Collected data:
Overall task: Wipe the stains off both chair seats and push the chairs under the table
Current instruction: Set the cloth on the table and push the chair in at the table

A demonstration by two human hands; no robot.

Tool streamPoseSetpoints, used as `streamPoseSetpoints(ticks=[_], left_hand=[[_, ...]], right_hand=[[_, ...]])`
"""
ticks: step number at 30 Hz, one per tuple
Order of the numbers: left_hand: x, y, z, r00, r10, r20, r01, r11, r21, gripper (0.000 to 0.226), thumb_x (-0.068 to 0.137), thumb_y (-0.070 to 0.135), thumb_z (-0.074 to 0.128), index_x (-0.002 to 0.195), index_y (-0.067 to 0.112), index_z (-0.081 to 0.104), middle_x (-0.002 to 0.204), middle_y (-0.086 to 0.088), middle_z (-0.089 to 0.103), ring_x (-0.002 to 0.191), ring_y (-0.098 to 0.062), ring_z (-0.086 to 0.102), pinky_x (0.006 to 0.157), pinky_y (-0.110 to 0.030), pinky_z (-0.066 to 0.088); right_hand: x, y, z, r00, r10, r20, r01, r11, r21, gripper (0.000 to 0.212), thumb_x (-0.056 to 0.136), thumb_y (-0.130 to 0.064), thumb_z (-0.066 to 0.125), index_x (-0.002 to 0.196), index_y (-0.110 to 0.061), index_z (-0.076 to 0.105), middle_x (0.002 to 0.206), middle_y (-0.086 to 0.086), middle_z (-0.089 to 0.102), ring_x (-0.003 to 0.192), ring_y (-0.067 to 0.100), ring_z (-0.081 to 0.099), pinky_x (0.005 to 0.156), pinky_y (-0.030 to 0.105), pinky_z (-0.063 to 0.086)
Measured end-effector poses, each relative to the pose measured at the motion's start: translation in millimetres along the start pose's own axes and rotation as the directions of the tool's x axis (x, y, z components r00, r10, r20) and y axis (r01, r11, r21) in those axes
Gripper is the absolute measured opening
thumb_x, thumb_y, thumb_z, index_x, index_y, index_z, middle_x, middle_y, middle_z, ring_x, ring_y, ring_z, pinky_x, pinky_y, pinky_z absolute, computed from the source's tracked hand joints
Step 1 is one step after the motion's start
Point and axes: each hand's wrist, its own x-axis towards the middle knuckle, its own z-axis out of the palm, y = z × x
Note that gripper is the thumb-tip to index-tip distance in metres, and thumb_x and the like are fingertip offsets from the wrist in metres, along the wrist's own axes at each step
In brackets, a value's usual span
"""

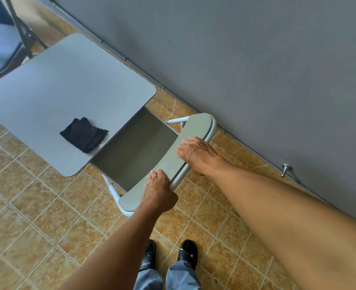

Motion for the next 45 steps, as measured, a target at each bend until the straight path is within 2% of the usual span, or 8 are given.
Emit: streamPoseSetpoints(ticks=[5, 20, 24, 28, 30, 32, 37, 45], left_hand=[[5.5, -1.7, -3.1, 0.999, 0.038, -0.017, -0.038, 0.999, 0.028, 0.042, 0.073, 0.010, 0.056, 0.112, 0.006, 0.041, 0.122, -0.015, 0.043, 0.114, -0.032, 0.045, 0.099, -0.049, 0.042], [11.1, 4.8, -9.2, 0.999, 0.031, 0.034, -0.032, 0.998, 0.045, 0.040, 0.068, 0.014, 0.058, 0.104, 0.012, 0.040, 0.105, -0.005, 0.042, 0.096, -0.023, 0.046, 0.080, -0.035, 0.045], [7.2, 6.7, -11.7, 0.998, 0.002, 0.058, -0.004, 1.000, 0.030, 0.061, 0.072, 0.012, 0.057, 0.128, 0.008, 0.035, 0.124, -0.007, 0.042, 0.117, -0.026, 0.043, 0.098, -0.039, 0.043], [-8.5, 3.4, -22.5, 0.994, 0.044, 0.096, -0.050, 0.996, 0.068, 0.071, 0.080, 0.020, 0.062, 0.140, 0.009, 0.026, 0.131, -0.006, 0.042, 0.116, -0.025, 0.046, 0.100, -0.039, 0.043], [-18.6, -3.8, -32.1, 0.984, 0.097, 0.153, -0.115, 0.986, 0.118, 0.096, 0.084, 0.037, 0.066, 0.151, 0.008, 0.002, 0.156, -0.010, 0.020, 0.140, -0.027, 0.027, 0.114, -0.039, 0.026], [-25.4, -13.4, -49.7, 0.978, 0.151, 0.145, -0.175, 0.969, 0.175, 0.106, 0.086, 0.053, 0.059, 0.150, 0.009, -0.013, 0.161, -0.010, 0.003, 0.147, -0.022, 0.007, 0.120, -0.039, 0.011], [-23.7, -37.4, -107.8, 0.984, 0.164, 0.068, -0.177, 0.937, 0.301, 0.081, 0.095, 0.060, 0.026, 0.152, 0.013, -0.008, 0.161, -0.005, -0.002, 0.147, -0.018, -0.002, 0.120, -0.041, 0.006], [-25.0, -106.7, -240.4, 0.970, 0.244, -0.012, -0.223, 0.904, 0.365, 0.069, 0.099, 0.051, 0.020, 0.152, 0.013, -0.002, 0.161, -0.005, -0.001, 0.147, -0.017, -0.004, 0.120, -0.042, 0.004]], right_hand=[[3.5, -1.6, 4.5, 0.998, 0.052, 0.019, -0.052, 0.999, 0.010, 0.037, 0.090, 0.000, 0.047, 0.120, -0.016, 0.060, 0.127, 0.003, 0.062, 0.131, 0.026, 0.047, 0.108, 0.040, 0.036], [11.0, 1.0, 13.4, 0.997, 0.067, 0.023, -0.066, 0.997, -0.040, 0.025, 0.092, -0.012, 0.052, 0.114, -0.021, 0.061, 0.117, 0.002, 0.065, 0.115, 0.025, 0.056, 0.098, 0.040, 0.041], [8.8, -2.9, 6.8, 0.995, 0.082, 0.048, -0.081, 0.996, -0.030, 0.027, 0.093, -0.012, 0.051, 0.117, -0.019, 0.060, 0.120, 0.005, 0.063, 0.116, 0.026, 0.054, 0.101, 0.042, 0.040], [3.3, -7.1, -15.1, 0.976, 0.083, 0.203, -0.095, 0.994, 0.049, 0.039, 0.090, -0.006, 0.054, 0.128, -0.015, 0.053, 0.134, 0.010, 0.052, 0.131, 0.030, 0.041, 0.114, 0.045, 0.027], [2.8, -8.5, -28.9, 0.932, 0.039, 0.360, -0.085, 0.990, 0.114, 0.048, 0.084, -0.002, 0.059, 0.129, -0.015, 0.050, 0.139, 0.014, 0.046, 0.137, 0.033, 0.033, 0.119, 0.050, 0.015], [1.8, -12.2, -42.4, 0.890, -0.003, 0.456, -0.108, 0.970, 0.217, 0.056, 0.080, -0.003, 0.062, 0.133, -0.016, 0.047, 0.139, 0.013, 0.045, 0.137, 0.034, 0.033, 0.119, 0.054, 0.015], [3.9, -34.9, -90.6, 0.903, 0.129, 0.409, -0.342, 0.792, 0.506, 0.071, 0.084, -0.010, 0.054, 0.149, -0.030, 0.035, 0.155, 0.007, 0.037, 0.138, 0.030, 0.042, 0.111, 0.045, 0.040], [56.3, -129.9, -175.8, 0.908, 0.310, 0.282, -0.419, 0.691, 0.589, 0.057, 0.092, -0.011, 0.045, 0.146, -0.026, 0.043, 0.151, 0.009, 0.045, 0.133, 0.029, 0.048, 0.106, 0.042, 0.044]])
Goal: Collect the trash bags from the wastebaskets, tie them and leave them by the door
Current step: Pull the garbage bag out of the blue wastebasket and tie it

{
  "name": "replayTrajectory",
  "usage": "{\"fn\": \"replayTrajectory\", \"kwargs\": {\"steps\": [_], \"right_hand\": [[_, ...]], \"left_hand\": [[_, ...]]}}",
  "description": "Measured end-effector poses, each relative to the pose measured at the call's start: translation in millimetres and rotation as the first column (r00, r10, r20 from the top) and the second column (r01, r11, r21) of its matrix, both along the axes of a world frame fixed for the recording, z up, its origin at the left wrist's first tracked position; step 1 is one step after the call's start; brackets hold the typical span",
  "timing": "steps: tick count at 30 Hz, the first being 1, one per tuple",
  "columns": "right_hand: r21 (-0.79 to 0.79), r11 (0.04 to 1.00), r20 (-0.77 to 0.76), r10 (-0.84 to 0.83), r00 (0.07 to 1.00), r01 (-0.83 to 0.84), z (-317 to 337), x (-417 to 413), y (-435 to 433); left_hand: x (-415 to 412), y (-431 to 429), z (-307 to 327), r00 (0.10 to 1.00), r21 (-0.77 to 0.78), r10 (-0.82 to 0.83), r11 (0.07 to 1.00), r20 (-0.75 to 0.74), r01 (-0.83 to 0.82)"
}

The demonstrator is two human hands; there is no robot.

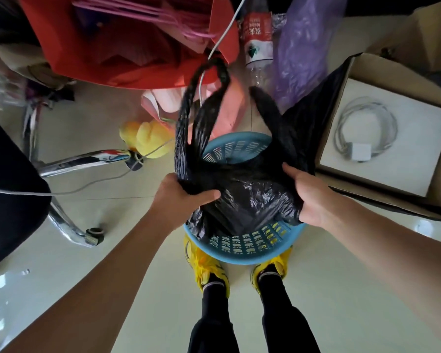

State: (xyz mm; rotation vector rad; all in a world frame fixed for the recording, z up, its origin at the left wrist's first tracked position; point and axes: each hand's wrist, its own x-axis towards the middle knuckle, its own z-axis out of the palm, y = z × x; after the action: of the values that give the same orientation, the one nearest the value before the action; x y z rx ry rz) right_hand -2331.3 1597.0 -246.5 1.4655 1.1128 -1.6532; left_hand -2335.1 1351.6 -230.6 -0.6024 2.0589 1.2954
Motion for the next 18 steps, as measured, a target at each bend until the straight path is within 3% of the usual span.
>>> {"fn": "replayTrajectory", "kwargs": {"steps": [3, 6, 12, 14, 18], "right_hand": [[0.120, 0.991, -0.118, 0.078, 0.990, -0.064, 1.0, 2.7, 10.6], [0.253, 0.963, -0.242, 0.160, 0.957, -0.097, 5.9, 6.1, 13.3], [0.277, 0.940, -0.379, 0.298, 0.876, -0.200, 29.9, -2.6, 6.7], [0.243, 0.951, -0.377, 0.275, 0.885, -0.192, 39.6, -5.3, 4.5], [-0.032, 0.971, -0.377, 0.207, 0.903, -0.236, 65.8, -3.4, 0.1]], "left_hand": [[-2.4, 5.2, 3.0, 0.964, 0.164, 0.264, 0.953, -0.040, -0.255], [-6.0, 17.9, 9.4, 0.885, 0.354, 0.455, 0.815, 0.095, -0.458], [-7.0, 29.7, 19.8, 0.690, 0.330, 0.538, 0.618, 0.485, -0.714], [-8.4, 26.9, 27.3, 0.684, 0.372, 0.519, 0.584, 0.513, -0.721], [-5.0, 25.9, 55.3, 0.769, 0.408, 0.496, 0.654, 0.403, -0.637]]}}
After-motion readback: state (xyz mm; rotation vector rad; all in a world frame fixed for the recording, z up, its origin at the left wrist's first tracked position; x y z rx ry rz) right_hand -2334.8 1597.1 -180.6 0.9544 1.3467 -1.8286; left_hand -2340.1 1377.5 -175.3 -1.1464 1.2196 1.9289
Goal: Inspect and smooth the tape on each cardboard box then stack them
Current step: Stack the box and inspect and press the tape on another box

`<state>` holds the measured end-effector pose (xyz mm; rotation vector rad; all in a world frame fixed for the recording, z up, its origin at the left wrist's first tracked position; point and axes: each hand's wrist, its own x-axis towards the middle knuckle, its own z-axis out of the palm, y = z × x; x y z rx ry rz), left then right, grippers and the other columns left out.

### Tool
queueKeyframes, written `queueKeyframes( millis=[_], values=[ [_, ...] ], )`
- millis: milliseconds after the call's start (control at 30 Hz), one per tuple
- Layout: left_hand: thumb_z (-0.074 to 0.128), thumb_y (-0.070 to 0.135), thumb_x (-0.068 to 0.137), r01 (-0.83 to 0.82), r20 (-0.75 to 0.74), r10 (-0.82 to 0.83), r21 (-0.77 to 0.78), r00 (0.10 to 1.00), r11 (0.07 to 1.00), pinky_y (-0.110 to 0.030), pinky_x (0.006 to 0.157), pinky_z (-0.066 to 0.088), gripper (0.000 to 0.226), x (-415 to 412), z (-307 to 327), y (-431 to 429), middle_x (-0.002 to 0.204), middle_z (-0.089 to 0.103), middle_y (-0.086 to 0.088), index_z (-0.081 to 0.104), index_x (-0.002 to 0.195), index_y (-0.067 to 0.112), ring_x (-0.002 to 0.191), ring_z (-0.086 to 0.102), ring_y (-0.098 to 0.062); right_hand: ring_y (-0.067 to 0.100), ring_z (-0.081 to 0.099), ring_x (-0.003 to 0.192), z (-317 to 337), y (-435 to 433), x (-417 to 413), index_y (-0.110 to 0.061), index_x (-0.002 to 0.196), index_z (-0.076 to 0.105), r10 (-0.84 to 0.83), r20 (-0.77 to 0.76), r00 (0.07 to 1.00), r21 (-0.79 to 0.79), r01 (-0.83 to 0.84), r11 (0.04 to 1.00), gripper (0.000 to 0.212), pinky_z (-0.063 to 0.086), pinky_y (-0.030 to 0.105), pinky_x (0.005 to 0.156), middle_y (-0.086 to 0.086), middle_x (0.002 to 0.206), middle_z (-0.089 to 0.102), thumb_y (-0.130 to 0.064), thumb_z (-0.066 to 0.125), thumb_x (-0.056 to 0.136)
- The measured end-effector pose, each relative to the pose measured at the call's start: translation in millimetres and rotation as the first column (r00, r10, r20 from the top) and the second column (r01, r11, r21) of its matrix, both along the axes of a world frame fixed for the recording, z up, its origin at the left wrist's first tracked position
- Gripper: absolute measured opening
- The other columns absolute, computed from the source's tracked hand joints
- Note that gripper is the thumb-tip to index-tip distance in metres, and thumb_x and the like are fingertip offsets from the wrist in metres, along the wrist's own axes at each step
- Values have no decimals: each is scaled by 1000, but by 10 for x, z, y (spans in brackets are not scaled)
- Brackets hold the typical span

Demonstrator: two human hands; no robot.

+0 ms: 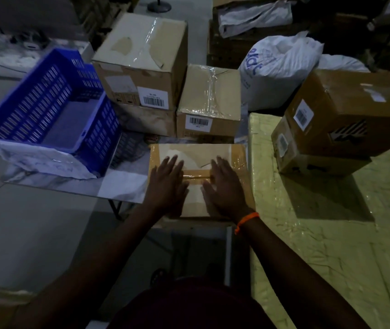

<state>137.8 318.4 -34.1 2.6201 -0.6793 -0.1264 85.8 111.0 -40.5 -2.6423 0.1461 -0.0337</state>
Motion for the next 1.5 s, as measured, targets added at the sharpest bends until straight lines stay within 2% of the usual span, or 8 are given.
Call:
queueKeyframes(
  millis=[100, 233, 567, 1100, 1200, 1333, 1433, 1500],
  values=[
    [23, 62, 99, 73, -52, -64, 200, 997, 977, -57, 125, 12, 78, 151, -76, -171, 171, 6, -10, 18, 162, 17, 158, 3, -29, 26, 0, 160, -77, 67, 236, -12, 165, 13, 58, -89, 994, -138, -70, 988, 75, 5, 49, 129, 10, 173, 4, -52, 39, 107],
    [-1, 66, 92, 78, -52, -67, 249, 996, 965, -51, 126, 1, 86, 145, -182, -145, 171, -5, -7, 6, 164, 21, 158, -6, -26, 23, -5, 160, -172, 66, 246, -15, 166, 8, 51, -93, 994, -179, -67, 982, 73, -1, 48, 128, 7, 173, -2, -54, 30, 108],
    [4, 64, 95, 103, -106, -77, 265, 991, 959, -53, 127, 0, 82, -21, -115, -116, 171, -10, -5, 3, 164, 20, 157, -10, -24, 23, -2, 160, -148, 28, 122, -15, 165, 9, 72, -128, 989, -146, -91, 985, 73, 0, 47, 127, 7, 174, 2, -53, 32, 108],
    [16, 57, 106, 141, -7, -142, 186, 990, 972, -52, 127, 12, 67, -635, -413, 349, 170, 10, -6, 18, 163, 21, 158, 8, -24, 24, 18, 158, -291, -96, -713, -16, 161, 31, 135, -93, 986, -163, -149, 975, 68, 7, 46, 125, 8, 168, 28, -54, 22, 105],
    [23, 59, 104, 111, -50, -106, 108, 993, 988, -56, 125, 18, 69, -584, -339, 318, 169, 18, -8, 30, 160, 19, 157, 12, -26, 33, 41, 147, -149, -143, -621, -8, 150, 49, 158, -19, 987, -144, -159, 977, 64, 33, 55, 121, 17, 156, 47, -49, 35, 102],
    [43, 52, 100, -54, 18, 54, 23, 998, 998, -59, 124, 19, 67, -299, -162, 312, 169, 20, -11, 37, 155, 15, 158, 9, -29, 30, 45, 137, -5, -303, -353, -11, 145, 51, -139, 103, 985, 3, 140, 990, 56, 42, 42, 109, 16, 149, 49, -36, 63, 96],
    [66, 50, 91, -249, -87, 240, -108, 967, 962, -53, 122, 23, 85, -17, 0, 307, 167, 21, -10, 22, 159, 21, 154, 18, -29, 28, 52, 127, 47, -506, -74, -12, 143, 51, -338, -23, 941, 194, 336, 922, 54, 45, 33, 99, 13, 143, 52, -28, 69, 95],
    [74, 49, 85, -340, -243, 286, -220, 927, 914, -54, 116, 36, 78, 109, 118, 282, 157, 39, -10, 37, 148, 21, 143, 37, -23, 22, 64, 109, 138, -596, 89, -13, 134, 57, -379, -183, 907, 388, 421, 820, 44, 52, 29, 86, 10, 128, 64, -31, 68, 96]
  ],
)
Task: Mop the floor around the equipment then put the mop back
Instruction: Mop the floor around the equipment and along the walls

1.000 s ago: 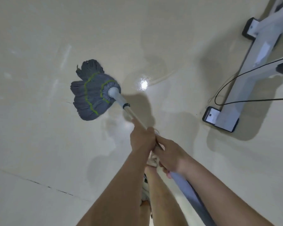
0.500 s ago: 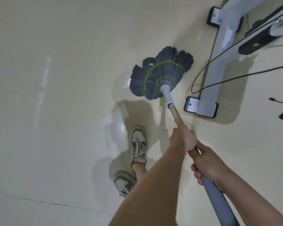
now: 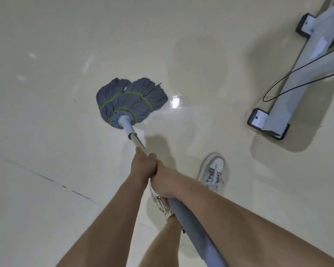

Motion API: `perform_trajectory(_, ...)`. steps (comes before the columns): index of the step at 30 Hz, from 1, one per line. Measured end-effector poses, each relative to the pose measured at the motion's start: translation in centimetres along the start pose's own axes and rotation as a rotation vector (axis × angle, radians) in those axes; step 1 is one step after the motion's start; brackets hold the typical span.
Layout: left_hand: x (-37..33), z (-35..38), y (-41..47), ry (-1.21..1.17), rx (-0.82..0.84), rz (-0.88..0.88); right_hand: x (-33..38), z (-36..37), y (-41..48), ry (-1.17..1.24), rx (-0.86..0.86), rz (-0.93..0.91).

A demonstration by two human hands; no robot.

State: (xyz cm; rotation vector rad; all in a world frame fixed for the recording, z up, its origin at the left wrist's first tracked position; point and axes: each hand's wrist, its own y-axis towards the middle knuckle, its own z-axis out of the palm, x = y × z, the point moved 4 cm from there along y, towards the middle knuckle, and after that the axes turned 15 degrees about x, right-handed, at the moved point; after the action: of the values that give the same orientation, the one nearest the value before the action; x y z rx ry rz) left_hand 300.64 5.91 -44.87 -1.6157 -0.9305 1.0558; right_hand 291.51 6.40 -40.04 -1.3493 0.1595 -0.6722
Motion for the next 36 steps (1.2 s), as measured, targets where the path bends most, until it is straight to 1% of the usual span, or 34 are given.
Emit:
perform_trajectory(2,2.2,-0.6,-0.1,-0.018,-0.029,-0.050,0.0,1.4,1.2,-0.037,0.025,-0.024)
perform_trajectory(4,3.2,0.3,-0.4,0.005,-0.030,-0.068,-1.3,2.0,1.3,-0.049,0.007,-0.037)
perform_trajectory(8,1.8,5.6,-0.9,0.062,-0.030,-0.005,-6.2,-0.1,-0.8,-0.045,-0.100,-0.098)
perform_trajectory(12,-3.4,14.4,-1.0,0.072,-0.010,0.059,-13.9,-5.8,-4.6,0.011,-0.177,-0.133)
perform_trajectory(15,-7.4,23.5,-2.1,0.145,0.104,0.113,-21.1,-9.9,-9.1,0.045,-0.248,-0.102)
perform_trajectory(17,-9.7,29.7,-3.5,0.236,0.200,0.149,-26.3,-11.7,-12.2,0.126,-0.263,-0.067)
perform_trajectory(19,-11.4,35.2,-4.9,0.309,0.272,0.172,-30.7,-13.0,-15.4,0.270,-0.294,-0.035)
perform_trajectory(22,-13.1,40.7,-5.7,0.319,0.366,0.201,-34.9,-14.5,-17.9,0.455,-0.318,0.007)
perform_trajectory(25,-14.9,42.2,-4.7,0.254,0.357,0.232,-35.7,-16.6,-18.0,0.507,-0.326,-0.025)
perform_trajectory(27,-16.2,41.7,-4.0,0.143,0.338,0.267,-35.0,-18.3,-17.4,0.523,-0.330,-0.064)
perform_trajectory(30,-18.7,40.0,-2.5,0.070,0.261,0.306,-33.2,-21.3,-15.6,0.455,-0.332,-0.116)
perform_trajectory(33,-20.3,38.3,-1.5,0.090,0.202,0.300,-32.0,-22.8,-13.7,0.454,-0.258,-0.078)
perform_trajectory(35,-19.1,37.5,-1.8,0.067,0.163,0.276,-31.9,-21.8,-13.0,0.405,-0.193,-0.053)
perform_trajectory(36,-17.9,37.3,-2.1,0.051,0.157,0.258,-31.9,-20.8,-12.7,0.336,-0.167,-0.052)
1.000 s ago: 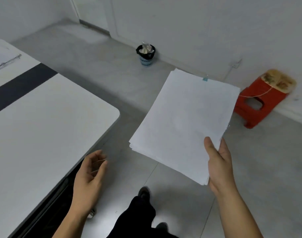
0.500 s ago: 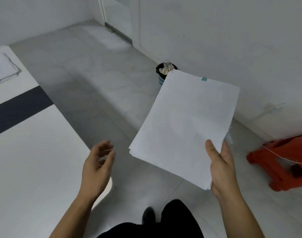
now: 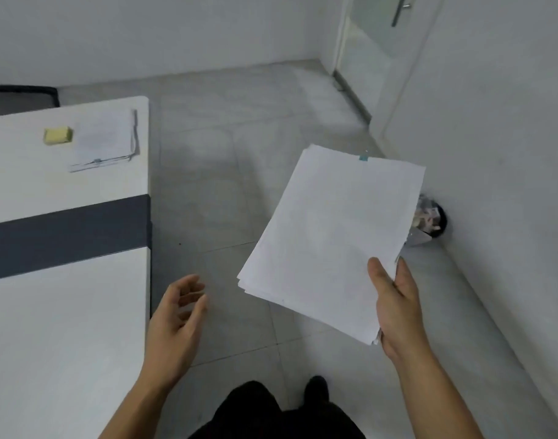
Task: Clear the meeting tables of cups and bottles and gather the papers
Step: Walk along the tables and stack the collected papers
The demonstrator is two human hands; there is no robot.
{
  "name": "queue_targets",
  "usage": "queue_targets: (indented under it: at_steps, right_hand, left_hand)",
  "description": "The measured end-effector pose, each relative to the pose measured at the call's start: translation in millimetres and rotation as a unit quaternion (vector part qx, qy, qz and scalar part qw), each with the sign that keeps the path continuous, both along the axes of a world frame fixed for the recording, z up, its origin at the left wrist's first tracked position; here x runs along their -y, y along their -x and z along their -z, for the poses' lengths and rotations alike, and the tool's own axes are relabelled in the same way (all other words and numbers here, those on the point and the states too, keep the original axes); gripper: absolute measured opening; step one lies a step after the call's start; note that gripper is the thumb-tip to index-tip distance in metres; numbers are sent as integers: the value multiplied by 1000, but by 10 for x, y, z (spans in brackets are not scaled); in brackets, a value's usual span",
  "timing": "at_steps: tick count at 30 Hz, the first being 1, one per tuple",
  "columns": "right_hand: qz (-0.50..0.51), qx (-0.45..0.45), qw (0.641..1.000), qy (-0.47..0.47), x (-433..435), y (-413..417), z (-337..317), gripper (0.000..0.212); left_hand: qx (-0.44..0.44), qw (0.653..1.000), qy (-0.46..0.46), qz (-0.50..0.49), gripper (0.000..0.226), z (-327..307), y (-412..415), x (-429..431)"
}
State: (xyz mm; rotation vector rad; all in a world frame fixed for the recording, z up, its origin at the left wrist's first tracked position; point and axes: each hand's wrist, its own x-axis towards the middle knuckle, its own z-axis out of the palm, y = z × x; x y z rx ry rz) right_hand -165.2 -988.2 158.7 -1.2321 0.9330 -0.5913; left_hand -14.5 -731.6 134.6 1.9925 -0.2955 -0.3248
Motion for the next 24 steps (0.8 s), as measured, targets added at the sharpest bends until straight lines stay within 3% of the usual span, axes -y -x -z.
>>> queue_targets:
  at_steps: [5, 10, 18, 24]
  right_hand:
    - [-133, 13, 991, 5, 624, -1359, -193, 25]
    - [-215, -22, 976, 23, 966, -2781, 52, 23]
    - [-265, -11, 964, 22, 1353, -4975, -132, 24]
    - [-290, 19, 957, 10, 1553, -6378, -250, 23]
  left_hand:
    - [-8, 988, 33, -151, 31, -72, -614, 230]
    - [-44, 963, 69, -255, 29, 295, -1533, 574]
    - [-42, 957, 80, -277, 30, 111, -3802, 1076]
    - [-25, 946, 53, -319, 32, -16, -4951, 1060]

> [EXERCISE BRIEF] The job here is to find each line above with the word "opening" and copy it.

> [WRITTEN SOLUTION]
Gripper is the absolute measured opening
- Gripper: absolute measured opening
  "description": "The measured end-effector pose, each relative to the pose measured at the call's start: translation in millimetres and rotation as a unit quaternion (vector part qx, qy, qz and scalar part qw), each with the sign that keeps the path continuous, both along the axes of a world frame fixed for the recording, z up, its origin at the left wrist's first tracked position; here x runs along their -y, y along their -x and z along their -z, for the poses' lengths and rotations alike, and the tool's own axes are relabelled in the same way (all other words and numbers here, those on the point and the states too, keep the original axes); gripper: absolute measured opening; step one lies a step after the call's start; note that gripper is the thumb-tip to index-tip distance in metres; numbers are sent as integers: the value multiplied by 1000, but by 10 for x, y, z (spans in brackets are not scaled); in brackets, a value's usual span",

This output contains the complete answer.